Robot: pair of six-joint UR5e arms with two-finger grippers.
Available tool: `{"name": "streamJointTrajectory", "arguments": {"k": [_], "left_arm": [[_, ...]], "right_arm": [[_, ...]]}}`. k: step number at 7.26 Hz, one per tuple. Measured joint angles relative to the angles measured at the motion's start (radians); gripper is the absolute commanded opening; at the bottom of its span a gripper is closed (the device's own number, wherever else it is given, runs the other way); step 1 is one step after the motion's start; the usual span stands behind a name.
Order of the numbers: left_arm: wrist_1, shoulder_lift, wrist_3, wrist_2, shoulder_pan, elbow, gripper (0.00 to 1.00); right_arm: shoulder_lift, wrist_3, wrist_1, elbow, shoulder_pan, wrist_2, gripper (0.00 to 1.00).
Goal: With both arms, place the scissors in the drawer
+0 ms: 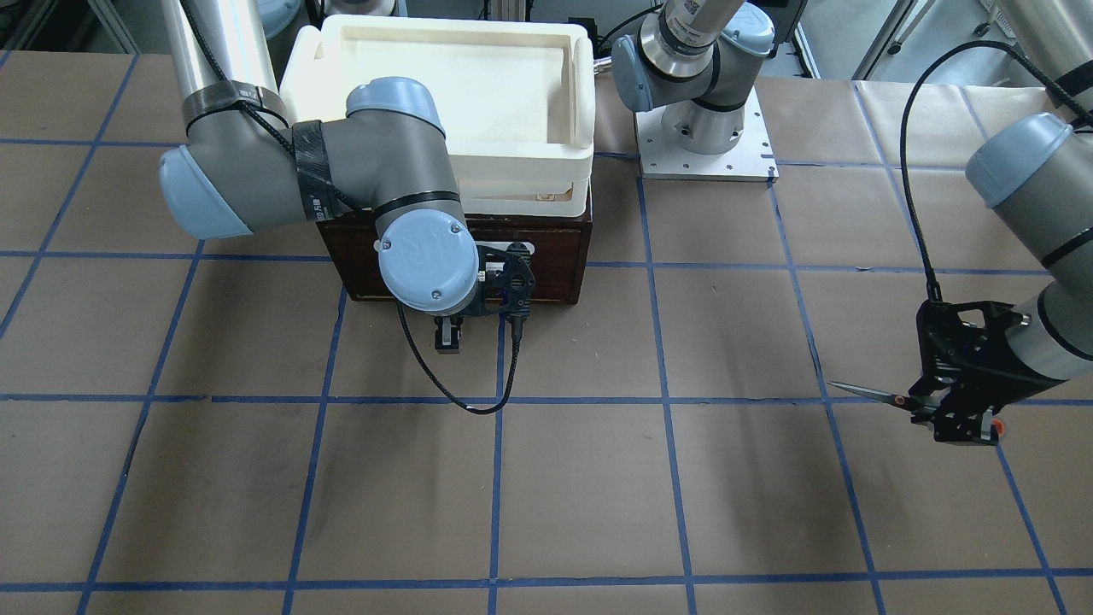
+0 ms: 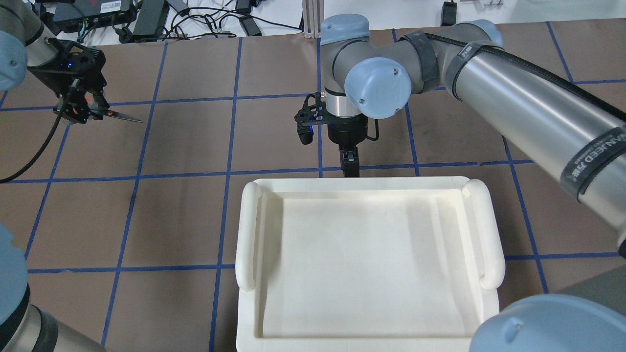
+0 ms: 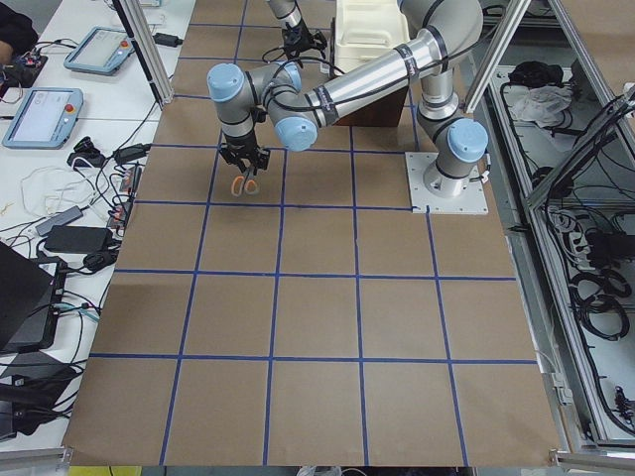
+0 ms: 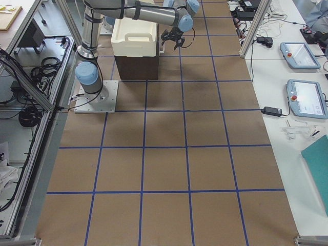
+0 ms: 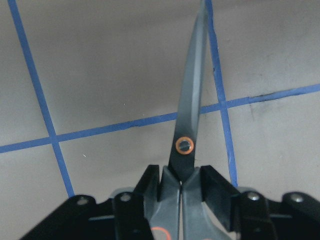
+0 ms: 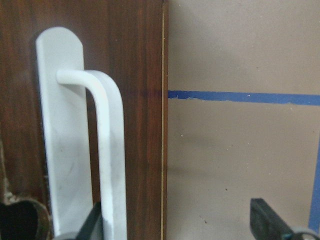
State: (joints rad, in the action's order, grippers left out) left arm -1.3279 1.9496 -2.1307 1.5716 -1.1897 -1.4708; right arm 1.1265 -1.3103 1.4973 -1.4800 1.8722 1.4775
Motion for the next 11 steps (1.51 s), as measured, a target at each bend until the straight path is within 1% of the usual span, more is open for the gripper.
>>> {"name": "streamJointTrajectory", "arguments": {"k": [3,8,11], "left_arm": [[-0.006,0.0,0.001,0.002,0.001,0.0,0.0],[-0.008,0.0,0.0,0.004,0.003,-0.006,0.0],[-0.009,0.0,0.001,0.006,0.002,-0.011,0.0]], "right_arm": [[-0.002,-0.007,0.023,0.003,0.001,0.001,1.0],[-0.005,-0.027,0.116,0.009,-0.004,0.009,1.0],[-0.02,-0.038,0.133,0.039,-0.012,0.013,1.0]]}}
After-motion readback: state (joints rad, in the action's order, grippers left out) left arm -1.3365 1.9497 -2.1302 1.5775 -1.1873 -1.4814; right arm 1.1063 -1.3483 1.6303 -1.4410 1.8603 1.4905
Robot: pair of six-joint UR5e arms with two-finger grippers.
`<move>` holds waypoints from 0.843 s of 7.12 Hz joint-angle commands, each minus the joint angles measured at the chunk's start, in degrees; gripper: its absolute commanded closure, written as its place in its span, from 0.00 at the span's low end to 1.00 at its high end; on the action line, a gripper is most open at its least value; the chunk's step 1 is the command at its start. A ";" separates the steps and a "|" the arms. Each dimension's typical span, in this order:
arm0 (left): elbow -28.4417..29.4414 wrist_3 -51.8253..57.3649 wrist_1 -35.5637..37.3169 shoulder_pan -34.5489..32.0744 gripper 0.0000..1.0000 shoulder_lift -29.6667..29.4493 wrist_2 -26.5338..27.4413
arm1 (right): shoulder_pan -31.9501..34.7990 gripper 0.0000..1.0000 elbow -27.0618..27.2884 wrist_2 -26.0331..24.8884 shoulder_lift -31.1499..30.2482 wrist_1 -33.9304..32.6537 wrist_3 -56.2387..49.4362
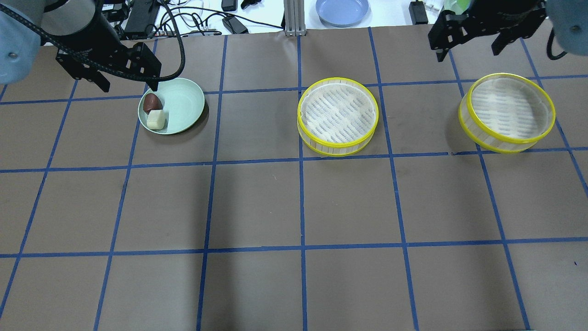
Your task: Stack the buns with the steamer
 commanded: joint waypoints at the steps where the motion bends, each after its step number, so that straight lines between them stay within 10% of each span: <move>1: -1.28 0.01 0.05 3.24 0.00 -0.04 -0.23 | -8.73 0.00 0.04 -0.29 1.51 -0.15 -4.41; 4: -3.29 0.45 0.22 8.18 0.00 -2.22 -0.32 | -19.46 0.00 -0.83 0.24 9.32 -1.64 -17.91; 6: -9.34 7.42 17.52 9.77 0.00 -8.27 -0.33 | -22.29 0.00 -1.62 0.33 16.25 -9.27 -24.09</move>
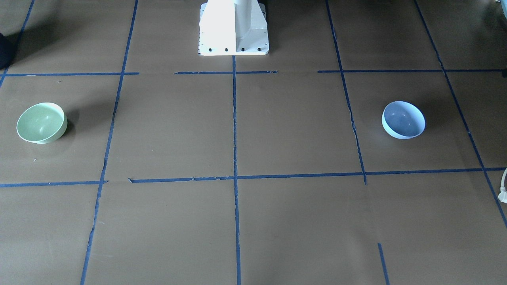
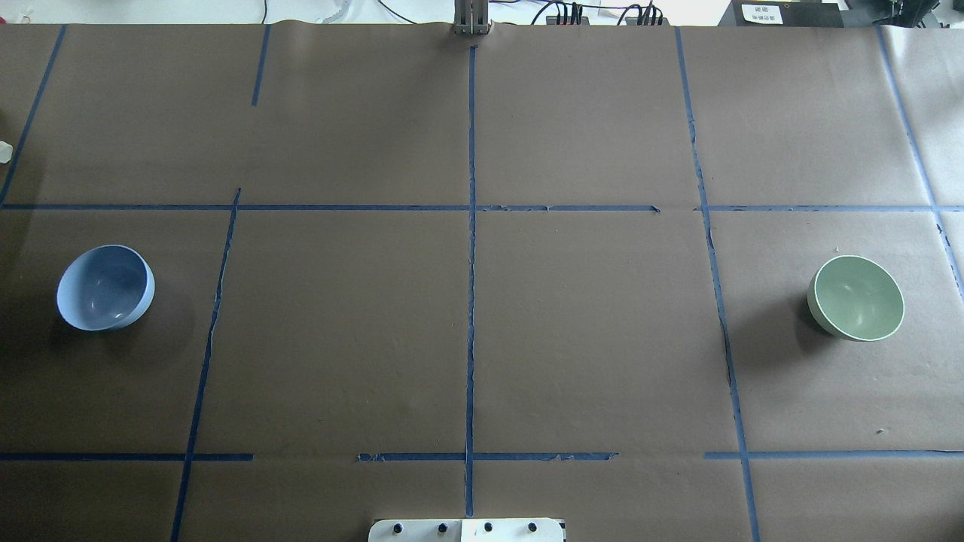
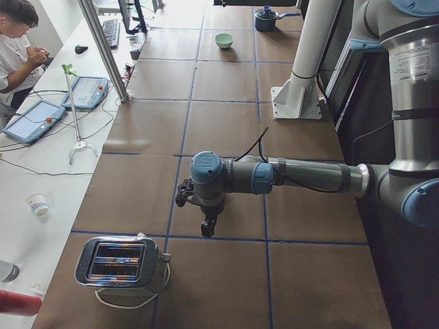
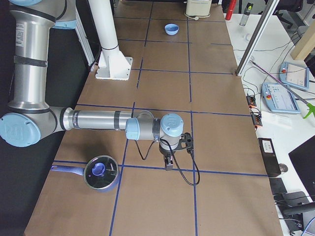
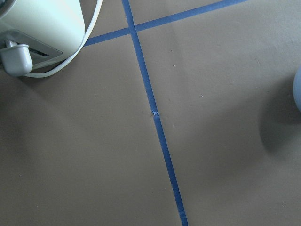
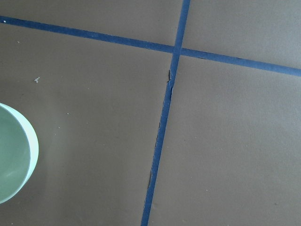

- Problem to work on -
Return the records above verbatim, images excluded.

- Exercise answer -
Robot: pair of six-joint UR5e arms with two-finger grippers.
Available tool: `{"name": "streamJointTrajectory", "arguments": {"k": [_], "left_arm": [[_, ...]], "right_arm": [[_, ...]]}}`. k: step number at 7.26 Hz, one per tuple. Measured joint angles relative to the angles measured at the motion's start (radians); gripper is the absolute commanded opening; at the bottom of its span a gripper is closed (the device's own number, wherever else it is given, runs the other way); step 1 is one step after the motion's start; the usual span stands behind a name.
Order of the numbers: left_arm: wrist_1, shoulder_lift, wrist_3, wrist_2, shoulder_pan, elbow, gripper (0.00 to 1.00); right_arm: shoulder_lift, wrist_3, wrist_1, elbow, shoulder_pan, wrist_2, gripper (0.00 to 1.00).
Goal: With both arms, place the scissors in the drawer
+0 ms: 
+0 ms: 
+0 ms: 
+0 ms: 
+0 ms: 
+0 ms: 
State: (joints rad, in the action's order, grippers left out) left arm -1.3279 1.9496 -2.1307 1.5716 -1.1897 -1.4708; right arm 1.1265 -1.3103 1.4973 -1.4800 1.8722 1.4775
Motion for the next 11 steps (1.51 s), as measured, a target at each bend until the straight path is within 1% of the usual span, more is open for the gripper.
>>> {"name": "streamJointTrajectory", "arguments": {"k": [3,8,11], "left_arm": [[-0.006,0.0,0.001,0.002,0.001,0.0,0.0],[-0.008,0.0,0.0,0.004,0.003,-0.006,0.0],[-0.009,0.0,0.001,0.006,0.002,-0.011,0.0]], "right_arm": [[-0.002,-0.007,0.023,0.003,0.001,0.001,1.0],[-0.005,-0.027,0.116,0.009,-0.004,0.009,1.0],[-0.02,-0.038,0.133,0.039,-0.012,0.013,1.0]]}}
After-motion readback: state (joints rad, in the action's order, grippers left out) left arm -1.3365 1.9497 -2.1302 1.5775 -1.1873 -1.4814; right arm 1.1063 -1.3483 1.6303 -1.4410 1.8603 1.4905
Robot: pair of six-joint UR5e arms with two-finger grippers.
`<move>` holds waypoints from 0.843 s of 7.12 Hz joint-angle commands, each minus the joint angles measured at the chunk's start, in degrees; gripper: its absolute commanded closure, written as its place in its span, from 0.00 at the span's low end to 1.00 at its high end; on the action line, a gripper is most open at its least value; the chunk's step 1 is the command at its start. A ";" separates the steps and a "|" the arms. Each dimension's typical span, in this order:
arm0 (left): elbow -28.4417..29.4414 wrist_3 -51.8253..57.3649 wrist_1 -35.5637..37.3169 shoulder_pan -34.5489..32.0744 gripper 0.0000..1.0000 shoulder_lift -29.6667..29.4493 wrist_2 -26.5338..27.4413
arm1 (right): shoulder_pan -31.9501..34.7990 gripper 0.0000..1.0000 elbow -27.0618..27.2884 wrist_2 -26.0331..24.8884 shoulder_lift -31.1499..30.2482 wrist_1 -33.9304..32.6537 wrist_3 -56.2387..49.4362
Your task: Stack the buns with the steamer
 commanded: joint waypoints at the steps where the motion bends, each after its step number, so that straight lines between them stay within 10% of each span: <move>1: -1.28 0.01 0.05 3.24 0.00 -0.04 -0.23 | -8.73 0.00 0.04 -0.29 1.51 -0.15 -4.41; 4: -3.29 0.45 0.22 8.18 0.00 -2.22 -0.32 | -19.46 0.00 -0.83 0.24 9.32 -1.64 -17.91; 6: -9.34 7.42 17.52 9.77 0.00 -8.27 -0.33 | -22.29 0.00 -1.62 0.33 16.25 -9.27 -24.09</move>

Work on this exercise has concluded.